(TASK DETAILS)
Your answer must be an exact copy of the data below.

(AVAILABLE DATA)
----------

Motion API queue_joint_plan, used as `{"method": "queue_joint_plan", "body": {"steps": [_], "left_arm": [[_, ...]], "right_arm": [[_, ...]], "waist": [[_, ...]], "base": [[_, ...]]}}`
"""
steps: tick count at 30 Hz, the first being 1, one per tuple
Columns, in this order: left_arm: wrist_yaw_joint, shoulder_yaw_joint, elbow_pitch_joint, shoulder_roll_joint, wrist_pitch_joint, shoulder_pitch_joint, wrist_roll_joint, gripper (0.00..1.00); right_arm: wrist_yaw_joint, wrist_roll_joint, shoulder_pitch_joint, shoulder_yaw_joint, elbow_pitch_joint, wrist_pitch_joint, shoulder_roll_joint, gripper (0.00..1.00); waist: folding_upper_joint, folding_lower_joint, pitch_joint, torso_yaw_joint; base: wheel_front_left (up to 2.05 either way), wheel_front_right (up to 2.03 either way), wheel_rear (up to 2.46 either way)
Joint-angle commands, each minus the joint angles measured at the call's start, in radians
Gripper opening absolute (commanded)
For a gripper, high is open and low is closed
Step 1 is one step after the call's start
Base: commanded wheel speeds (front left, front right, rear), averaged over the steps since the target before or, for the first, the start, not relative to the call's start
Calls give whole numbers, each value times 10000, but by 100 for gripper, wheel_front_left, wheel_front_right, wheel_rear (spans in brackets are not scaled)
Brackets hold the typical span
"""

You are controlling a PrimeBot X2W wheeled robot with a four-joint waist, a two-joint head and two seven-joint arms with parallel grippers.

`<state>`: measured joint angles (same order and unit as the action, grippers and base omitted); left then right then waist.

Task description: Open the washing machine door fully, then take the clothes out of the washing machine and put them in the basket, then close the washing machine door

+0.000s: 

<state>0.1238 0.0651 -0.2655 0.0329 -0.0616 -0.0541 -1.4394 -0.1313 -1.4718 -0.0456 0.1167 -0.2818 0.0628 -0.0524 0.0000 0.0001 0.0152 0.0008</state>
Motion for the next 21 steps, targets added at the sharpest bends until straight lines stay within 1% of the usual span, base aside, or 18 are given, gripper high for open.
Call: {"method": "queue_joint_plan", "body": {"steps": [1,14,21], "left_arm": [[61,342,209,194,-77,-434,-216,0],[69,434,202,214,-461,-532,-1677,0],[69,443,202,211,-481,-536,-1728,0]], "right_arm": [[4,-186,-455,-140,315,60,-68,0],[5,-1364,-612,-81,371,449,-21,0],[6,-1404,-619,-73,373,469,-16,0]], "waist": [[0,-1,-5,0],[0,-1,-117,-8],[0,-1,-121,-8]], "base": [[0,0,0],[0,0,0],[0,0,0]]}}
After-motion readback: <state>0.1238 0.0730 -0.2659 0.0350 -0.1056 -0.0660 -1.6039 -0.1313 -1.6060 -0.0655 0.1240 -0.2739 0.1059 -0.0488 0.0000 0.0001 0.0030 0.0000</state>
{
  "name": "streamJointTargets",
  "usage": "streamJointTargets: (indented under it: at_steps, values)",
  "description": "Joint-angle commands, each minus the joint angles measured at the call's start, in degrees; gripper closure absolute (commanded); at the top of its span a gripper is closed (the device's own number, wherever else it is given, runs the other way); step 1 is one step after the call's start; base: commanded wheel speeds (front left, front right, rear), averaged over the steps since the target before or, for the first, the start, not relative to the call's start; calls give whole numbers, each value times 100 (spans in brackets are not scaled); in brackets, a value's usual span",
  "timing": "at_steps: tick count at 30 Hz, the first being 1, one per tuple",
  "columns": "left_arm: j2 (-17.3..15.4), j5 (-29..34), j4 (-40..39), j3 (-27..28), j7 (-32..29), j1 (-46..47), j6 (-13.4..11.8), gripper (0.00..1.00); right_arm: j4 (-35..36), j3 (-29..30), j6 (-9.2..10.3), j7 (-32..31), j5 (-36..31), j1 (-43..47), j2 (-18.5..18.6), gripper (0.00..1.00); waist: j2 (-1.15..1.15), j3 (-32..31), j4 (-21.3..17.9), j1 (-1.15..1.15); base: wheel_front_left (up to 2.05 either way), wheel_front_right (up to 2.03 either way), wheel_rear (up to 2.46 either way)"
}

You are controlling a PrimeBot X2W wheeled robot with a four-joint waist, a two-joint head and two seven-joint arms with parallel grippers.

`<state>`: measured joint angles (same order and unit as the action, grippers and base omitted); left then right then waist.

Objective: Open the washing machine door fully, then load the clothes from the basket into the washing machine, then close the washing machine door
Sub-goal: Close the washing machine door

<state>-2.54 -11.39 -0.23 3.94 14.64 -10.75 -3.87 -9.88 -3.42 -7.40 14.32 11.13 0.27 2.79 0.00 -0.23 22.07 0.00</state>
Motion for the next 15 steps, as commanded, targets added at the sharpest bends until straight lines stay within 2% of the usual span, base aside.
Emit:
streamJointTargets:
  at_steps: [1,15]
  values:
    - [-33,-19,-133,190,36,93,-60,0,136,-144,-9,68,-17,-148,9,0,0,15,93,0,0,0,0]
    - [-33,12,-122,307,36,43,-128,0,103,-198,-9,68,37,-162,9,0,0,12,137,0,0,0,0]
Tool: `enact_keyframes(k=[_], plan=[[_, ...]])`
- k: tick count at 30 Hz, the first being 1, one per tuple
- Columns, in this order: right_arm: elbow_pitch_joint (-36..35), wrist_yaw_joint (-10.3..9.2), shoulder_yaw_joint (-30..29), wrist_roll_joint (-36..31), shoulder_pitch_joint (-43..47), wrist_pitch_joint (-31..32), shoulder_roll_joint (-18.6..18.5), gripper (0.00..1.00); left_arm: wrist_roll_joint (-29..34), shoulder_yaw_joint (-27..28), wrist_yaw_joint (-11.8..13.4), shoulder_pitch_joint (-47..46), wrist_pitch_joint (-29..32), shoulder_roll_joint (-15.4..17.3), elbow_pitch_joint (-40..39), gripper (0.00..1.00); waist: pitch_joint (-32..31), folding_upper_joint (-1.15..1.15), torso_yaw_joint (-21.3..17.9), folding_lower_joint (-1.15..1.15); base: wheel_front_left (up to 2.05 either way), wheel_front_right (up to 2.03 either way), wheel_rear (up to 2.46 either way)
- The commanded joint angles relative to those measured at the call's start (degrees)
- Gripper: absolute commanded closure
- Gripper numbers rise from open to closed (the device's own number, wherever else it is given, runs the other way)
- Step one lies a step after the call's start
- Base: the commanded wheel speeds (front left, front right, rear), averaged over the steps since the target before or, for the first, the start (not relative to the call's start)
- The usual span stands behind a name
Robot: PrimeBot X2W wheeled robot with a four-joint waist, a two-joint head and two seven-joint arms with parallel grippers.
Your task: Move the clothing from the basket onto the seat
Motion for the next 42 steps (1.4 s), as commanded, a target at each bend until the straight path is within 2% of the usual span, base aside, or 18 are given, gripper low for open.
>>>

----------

(SOLUTION TO THE EXERCISE)
Motion API queue_joint_plan, used as `{"method": "queue_joint_plan", "body": {"steps": [_], "left_arm": [[_, ...]], "right_arm": [[_, ...]], "waist": [[_, ...]], "base": [[_, ...]]}}`
"""
steps: tick count at 30 Hz, the first being 1, one per tuple
Columns, in this order: left_arm: wrist_yaw_joint, shoulder_yaw_joint, elbow_pitch_joint, shoulder_roll_joint, wrist_pitch_joint, shoulder_pitch_joint, wrist_roll_joint, gripper (0.00..1.00); right_arm: wrist_yaw_joint, wrist_roll_joint, shoulder_pitch_joint, shoulder_yaw_joint, elbow_pitch_joint, wrist_pitch_joint, shoulder_roll_joint, gripper (0.00..1.00); waist: folding_upper_joint, folding_lower_joint, pitch_joint, torso_yaw_joint; base: wheel_front_left (up to 2.05 either way), wheel_front_right (up to 2.03 either way), wheel_rear (up to 2.46 either way)
Joint-angle commands, each minus the joint angles measured at the call's start, in radians
Gripper opening absolute (commanded)
For a gripper, high is open and low is closed
Step 1 is one step after the call's start
Base: commanded wheel speeds (front left, front right, rear), averaged over the steps since the target before or, for the first, the start, not relative to the call's start
Calls give whole numbers, each value times 10000, but by 100 for gripper, wheel_front_left, wheel_front_right, wheel_rear (spans in brackets are not scaled)
Brackets hold the typical span
"""

You are controlling a PrimeBot X2W wheeled robot with a four-joint waist, a two-joint head and two seven-joint arms with parallel grippers.

`<state>`: measured joint angles (same order and unit as the action, grippers and base omitted); left then right then waist.

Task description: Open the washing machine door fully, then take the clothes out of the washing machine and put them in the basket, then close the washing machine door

+0.000s: 

<state>0.1238 0.0651 -0.2655 0.0329 -0.0616 -0.0541 -1.4394 -0.1313 -1.4718 -0.0456 0.1167 -0.2818 0.0628 -0.0524 0.0000 0.0001 0.0152 0.0008</state>
Motion for the next 21 steps, targets added at the sharpest bends until straight lines stay within 1% of the usual span, base aside, or 18 are given, gripper high for open.
Call: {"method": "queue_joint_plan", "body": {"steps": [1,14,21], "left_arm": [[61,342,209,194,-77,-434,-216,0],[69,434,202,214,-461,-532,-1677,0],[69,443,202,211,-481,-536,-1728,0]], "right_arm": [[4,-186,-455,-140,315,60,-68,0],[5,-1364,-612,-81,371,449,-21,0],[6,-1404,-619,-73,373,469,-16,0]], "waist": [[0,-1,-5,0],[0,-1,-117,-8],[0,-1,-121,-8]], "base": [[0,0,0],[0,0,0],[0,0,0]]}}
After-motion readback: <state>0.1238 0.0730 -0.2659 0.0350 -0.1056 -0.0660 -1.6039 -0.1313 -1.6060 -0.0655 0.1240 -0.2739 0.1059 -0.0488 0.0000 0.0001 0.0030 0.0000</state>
{
  "name": "streamJointTargets",
  "usage": "streamJointTargets: (indented under it: at_steps, values)",
  "description": "Joint-angle commands, each minus the joint angles measured at the call's start, in degrees; gripper closure absolute (commanded); at the top of its span a gripper is closed (the device's own number, wherever else it is given, runs the other way); step 1 is one step after the call's start; base: commanded wheel speeds (front left, front right, rear), averaged over the steps since the target before or, for the first, the start, not relative to the call's start; calls give whole numbers, each value times 100 (spans in brackets are not scaled); in brackets, a value's usual span",
  "timing": "at_steps: tick count at 30 Hz, the first being 1, one per tuple",
  "columns": "left_arm: j2 (-17.3..15.4), j5 (-29..34), j4 (-40..39), j3 (-27..28), j7 (-32..29), j1 (-46..47), j6 (-13.4..11.8), gripper (0.00..1.00); right_arm: j4 (-35..36), j3 (-29..30), j6 (-9.2..10.3), j7 (-32..31), j5 (-36..31), j1 (-43..47), j2 (-18.5..18.6), gripper (0.00..1.00); waist: j2 (-1.15..1.15), j3 (-32..31), j4 (-21.3..17.9), j1 (-1.15..1.15); base: wheel_front_left (up to 2.05 either way), wheel_front_right (up to 2.03 either way), wheel_rear (up to 2.46 either way)"
}

You are controlling a PrimeBot X2W wheeled robot with a four-joint waist, a two-joint head and two seven-joint arms with parallel grippers.

`<state>`: measured joint angles (same order and unit as the action, grippers and base omitted); left then right then waist.

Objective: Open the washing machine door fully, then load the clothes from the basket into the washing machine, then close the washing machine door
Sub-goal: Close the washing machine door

<state>-2.54 -11.39 -0.23 3.94 14.64 -10.75 -3.87 -9.88 -3.42 -7.40 14.32 11.13 0.27 2.79 0.00 -0.23 22.07 0.00</state>
Motion for the next 15 steps, as commanded, targets added at the sharpest bends until straight lines stay within 2% of the usual span, base aside.
Emit:
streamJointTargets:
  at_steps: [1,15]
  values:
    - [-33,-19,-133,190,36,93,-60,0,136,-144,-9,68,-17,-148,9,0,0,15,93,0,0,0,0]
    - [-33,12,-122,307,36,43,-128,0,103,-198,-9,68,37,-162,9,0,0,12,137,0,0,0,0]
Tool: `enact_keyframes(k=[_], plan=[[_, ...]])`
- k: tick count at 30 Hz, the first being 1, one per tuple
- Columns, in this order: right_arm: elbow_pitch_joint (-36..35), wrist_yaw_joint (-10.3..9.2), shoulder_yaw_joint (-30..29), wrist_roll_joint (-36..31), shoulder_pitch_joint (-43..47), wrist_pitch_joint (-31..32), shoulder_roll_joint (-18.6..18.5), gripper (0.00..1.00); left_arm: wrist_roll_joint (-29..34), shoulder_yaw_joint (-27..28), wrist_yaw_joint (-11.8..13.4), shoulder_pitch_joint (-47..46), wrist_pitch_joint (-29..32), shoulder_roll_joint (-15.4..17.3), elbow_pitch_joint (-40..39), gripper (0.00..1.00); waist: pitch_joint (-32..31), folding_upper_joint (-1.15..1.15), torso_yaw_joint (-21.3..17.9), folding_lower_joint (-1.15..1.15); base: wheel_front_left (up to 2.05 either way), wheel_front_right (up to 2.03 either way), wheel_rear (up to 2.46 either way)
- The commanded joint angles relative to those measured at the call's start (degrees)
- Gripper: absolute commanded closure
- Gripper numbers rise from open to closed (the device's own number, wherever else it is given, runs the other way)
- Step one lies a step after the call's start
- Base: the commanded wheel speeds (front left, front right, rear), averaged over the steps since the target before or, for the first, the start (not relative to the call's start)
- The usual span stands behind a name
Robot: PrimeBot X2W wheeled robot with a four-joint waist, a two-joint head and two seven-joint arms with parallel grippers.
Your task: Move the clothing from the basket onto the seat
Motion for the next 42 steps (1.4 s), as commanded, a target at each bend until the straight path is within 2% of the usual span, base aside, or 18 are given, gripper low for open.
>>>

That finishes the output.